「善意の駐車代」の徴収が始まった白山平泉寺周辺観光施設の駐車場=福井県勝山市平泉寺町平泉寺

 福井県勝山市の白山平泉寺周辺観光施設にある駐車場で、指定管理者の地元会社六千坊が参拝客を対象に駐車代の徴収を始めた。環境維持協力金の名目で車1台当たり300円。現金投入箱を備えた看板を設置し、さい銭箱のように「善意の駐車代」を入れてもらう。六千坊の大久保満代表は「平泉寺白山神社の境内や周辺観光施設の維持管理などの費用に充てたい」と理解を求めている。

 管理運営する駐車場は四つで計92台分(一般車85台、大型車6台、障害者用1台)。
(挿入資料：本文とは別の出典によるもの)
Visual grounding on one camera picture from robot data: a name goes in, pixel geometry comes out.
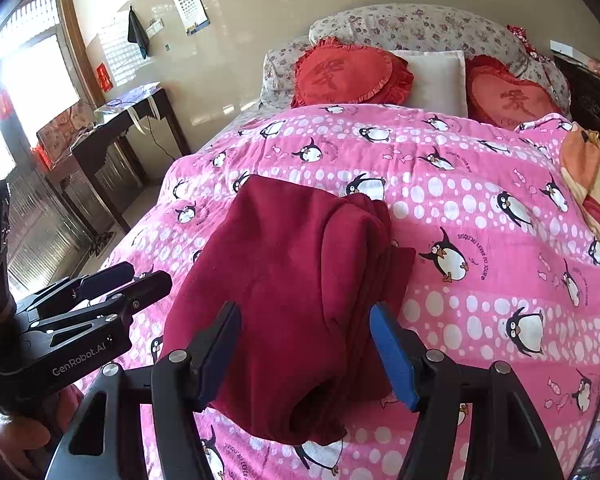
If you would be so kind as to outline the dark red fleece sweater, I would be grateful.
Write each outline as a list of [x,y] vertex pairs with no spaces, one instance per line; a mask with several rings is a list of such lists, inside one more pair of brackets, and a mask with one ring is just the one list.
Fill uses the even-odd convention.
[[368,318],[374,304],[399,312],[414,260],[380,200],[253,176],[181,284],[163,348],[184,348],[237,304],[215,409],[258,438],[338,441],[354,404],[390,391]]

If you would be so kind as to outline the dark wooden side table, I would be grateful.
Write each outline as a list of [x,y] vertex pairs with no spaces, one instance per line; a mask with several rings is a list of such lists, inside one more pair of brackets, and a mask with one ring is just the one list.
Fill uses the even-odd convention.
[[164,119],[180,153],[185,156],[192,152],[166,89],[161,84],[136,87],[121,98],[99,107],[96,113],[100,115],[100,121],[96,122],[95,128],[79,136],[69,146],[68,153],[53,164],[46,174],[47,182],[61,203],[78,218],[93,240],[99,237],[99,232],[67,194],[67,183],[71,176],[82,174],[100,206],[127,233],[131,231],[129,223],[97,177],[99,170],[105,166],[108,148],[111,145],[120,148],[123,159],[129,164],[132,175],[140,182],[140,186],[148,185],[148,177],[137,154],[126,140],[126,135],[131,128],[138,127],[142,119],[152,118],[157,122]]

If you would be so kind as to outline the pink penguin blanket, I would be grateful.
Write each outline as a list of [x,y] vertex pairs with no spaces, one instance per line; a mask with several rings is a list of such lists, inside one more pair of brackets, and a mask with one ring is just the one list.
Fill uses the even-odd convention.
[[400,323],[460,363],[509,362],[568,478],[600,471],[600,237],[562,180],[573,125],[508,131],[390,105],[311,106],[230,126],[170,167],[110,263],[197,265],[253,176],[366,196],[415,259]]

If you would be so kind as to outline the dark hanging cloth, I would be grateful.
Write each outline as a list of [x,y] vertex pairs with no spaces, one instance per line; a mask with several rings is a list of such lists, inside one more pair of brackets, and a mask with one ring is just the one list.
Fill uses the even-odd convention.
[[140,49],[140,55],[144,60],[149,56],[149,39],[146,29],[140,22],[132,6],[129,6],[128,14],[128,41],[136,44]]

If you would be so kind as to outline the orange red patterned blanket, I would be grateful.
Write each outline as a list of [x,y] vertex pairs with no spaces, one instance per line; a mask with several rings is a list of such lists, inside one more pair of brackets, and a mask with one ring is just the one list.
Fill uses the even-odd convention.
[[559,151],[560,173],[600,243],[600,134],[574,122]]

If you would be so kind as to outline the eye chart poster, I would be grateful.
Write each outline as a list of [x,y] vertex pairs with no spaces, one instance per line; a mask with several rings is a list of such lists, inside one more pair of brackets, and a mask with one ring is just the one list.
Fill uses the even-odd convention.
[[173,0],[187,36],[192,36],[210,24],[202,0]]

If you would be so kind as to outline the large red heart cushion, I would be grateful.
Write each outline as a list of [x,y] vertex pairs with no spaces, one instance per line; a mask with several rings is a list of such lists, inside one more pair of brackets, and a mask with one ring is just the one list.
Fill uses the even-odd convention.
[[404,58],[327,37],[294,64],[291,105],[401,105],[408,100],[414,81]]

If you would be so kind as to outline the small red heart cushion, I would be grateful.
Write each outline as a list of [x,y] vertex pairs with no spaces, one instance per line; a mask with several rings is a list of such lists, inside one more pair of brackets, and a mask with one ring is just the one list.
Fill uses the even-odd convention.
[[497,58],[466,61],[468,117],[507,130],[547,114],[560,114],[550,94],[536,82],[515,77]]

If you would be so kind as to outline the dark carved wooden headboard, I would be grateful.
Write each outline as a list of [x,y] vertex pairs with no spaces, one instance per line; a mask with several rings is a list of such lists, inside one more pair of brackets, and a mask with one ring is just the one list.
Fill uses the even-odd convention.
[[581,127],[600,134],[600,76],[558,53],[554,61],[569,84],[572,119]]

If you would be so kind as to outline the white pillow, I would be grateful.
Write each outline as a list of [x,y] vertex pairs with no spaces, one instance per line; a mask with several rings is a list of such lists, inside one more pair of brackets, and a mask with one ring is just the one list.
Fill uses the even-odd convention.
[[414,75],[403,106],[456,117],[468,116],[465,55],[460,50],[416,52],[394,50]]

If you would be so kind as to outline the floral pillow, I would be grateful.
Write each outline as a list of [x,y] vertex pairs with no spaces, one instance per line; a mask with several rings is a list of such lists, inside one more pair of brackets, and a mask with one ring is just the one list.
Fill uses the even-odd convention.
[[524,29],[504,26],[469,11],[419,3],[361,6],[320,18],[306,36],[268,51],[263,61],[260,101],[280,110],[294,94],[294,64],[321,39],[385,50],[444,52],[460,50],[466,58],[489,55],[520,79],[542,86],[559,109],[570,113],[568,81],[552,58],[528,43]]

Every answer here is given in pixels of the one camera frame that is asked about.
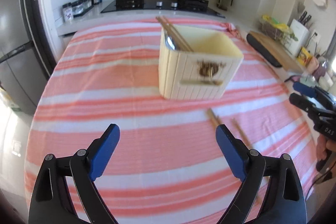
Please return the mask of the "person right hand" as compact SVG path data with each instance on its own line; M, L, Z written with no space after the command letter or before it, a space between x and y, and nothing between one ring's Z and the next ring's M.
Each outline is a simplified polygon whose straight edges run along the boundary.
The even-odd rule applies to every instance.
M327 150L336 152L336 142L326 139L324 135L319 135L316 145L317 160L325 160L327 158Z
4月29日に平泉寺白山神社の精進坂に近い二つ、5月2日には下の残り二つの駐車場に鳥居をかたどった現金投入口付きの看板を設置し、段階的に無人徴収を始めた。

 大久保代表は「徴収する人の配置や機械を設置するだけの予算がないのが現状」と説明した上で、駐車代を取ることに対する一部懸念の声にも配慮して“さい銭箱方式”を採用したという。

 ゴールデンウイーク期間中は全体で約17万円を徴収した。中には500円玉や千円札などを入れる人もいた。看板に気付かず、払わない人もいるが、大久保代表は「参拝客には、お気持ちを入れてもらえれば」と話す。

 白山平泉寺は一乗谷朝倉氏遺跡(福井市)などとともに日本遺産に認定され、広域観光の相乗効果が期待されている。駐車代は、観光施設などの維持管理費に加え、活性化を図るイベント開催費にも充て、年2回の一斉清掃などで協力する地元住民に還元したい考え。今後は、盗難防止など安全管理面が課題になる。

 乗用車の駐車代徴収は六千坊の自主事業だが、市の条例でバスの駐車代を一日1回3千円と定め、7月から徴収する方針。勝山市商工観光課の担当者は「維持管理に協力している平泉寺町平泉寺区は高齢化が進んでいる。持続可能な観光地であるために駐車場代の徴収は必要」と話している。